++++ DATASET EXCERPT

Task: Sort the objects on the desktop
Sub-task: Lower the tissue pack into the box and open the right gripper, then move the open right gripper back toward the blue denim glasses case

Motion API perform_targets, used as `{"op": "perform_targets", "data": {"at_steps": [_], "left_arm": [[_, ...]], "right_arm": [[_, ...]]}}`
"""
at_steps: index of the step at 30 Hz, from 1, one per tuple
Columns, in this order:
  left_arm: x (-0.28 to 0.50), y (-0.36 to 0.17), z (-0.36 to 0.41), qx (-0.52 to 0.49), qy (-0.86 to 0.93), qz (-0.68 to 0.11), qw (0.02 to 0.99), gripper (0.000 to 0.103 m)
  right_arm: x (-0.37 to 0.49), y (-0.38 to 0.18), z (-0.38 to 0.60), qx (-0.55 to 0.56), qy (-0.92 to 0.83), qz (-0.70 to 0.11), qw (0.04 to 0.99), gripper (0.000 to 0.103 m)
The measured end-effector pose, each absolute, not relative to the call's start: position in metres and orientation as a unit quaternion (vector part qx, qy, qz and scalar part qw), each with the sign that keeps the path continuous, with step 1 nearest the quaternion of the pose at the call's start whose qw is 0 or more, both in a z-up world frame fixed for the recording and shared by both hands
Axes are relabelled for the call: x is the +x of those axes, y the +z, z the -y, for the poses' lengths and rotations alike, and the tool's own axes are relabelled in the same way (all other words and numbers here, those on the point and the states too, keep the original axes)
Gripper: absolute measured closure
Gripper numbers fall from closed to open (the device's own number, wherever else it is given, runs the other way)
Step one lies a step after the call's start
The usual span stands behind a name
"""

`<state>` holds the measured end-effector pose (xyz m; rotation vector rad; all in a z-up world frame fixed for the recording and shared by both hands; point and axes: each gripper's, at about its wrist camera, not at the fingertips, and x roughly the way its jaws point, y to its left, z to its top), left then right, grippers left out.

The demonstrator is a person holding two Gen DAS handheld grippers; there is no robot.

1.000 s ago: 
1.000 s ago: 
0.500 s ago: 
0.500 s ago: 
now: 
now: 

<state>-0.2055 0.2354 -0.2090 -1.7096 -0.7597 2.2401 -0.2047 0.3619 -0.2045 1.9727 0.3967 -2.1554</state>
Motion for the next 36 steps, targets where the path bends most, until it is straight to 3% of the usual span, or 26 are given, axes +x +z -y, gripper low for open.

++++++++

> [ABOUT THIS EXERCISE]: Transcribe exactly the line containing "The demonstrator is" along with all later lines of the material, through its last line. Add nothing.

> [ANSWER TO THIS EXERCISE]:
The demonstrator is a person holding two Gen DAS handheld grippers; there is no robot.

1.000 s ago: 
1.000 s ago: 
0.500 s ago: 
0.500 s ago: 
now: 
now: 

<state>-0.2055 0.2354 -0.2090 -1.7096 -0.7597 2.2401 -0.2047 0.3619 -0.2045 1.9727 0.3967 -2.1554</state>
Motion for the next 36 steps, targets where the path bends most, until it is straight to 3% of the usual span, or 26 are given, axes +x +z -y, gripper low for open.

There's nothing more to this exercise.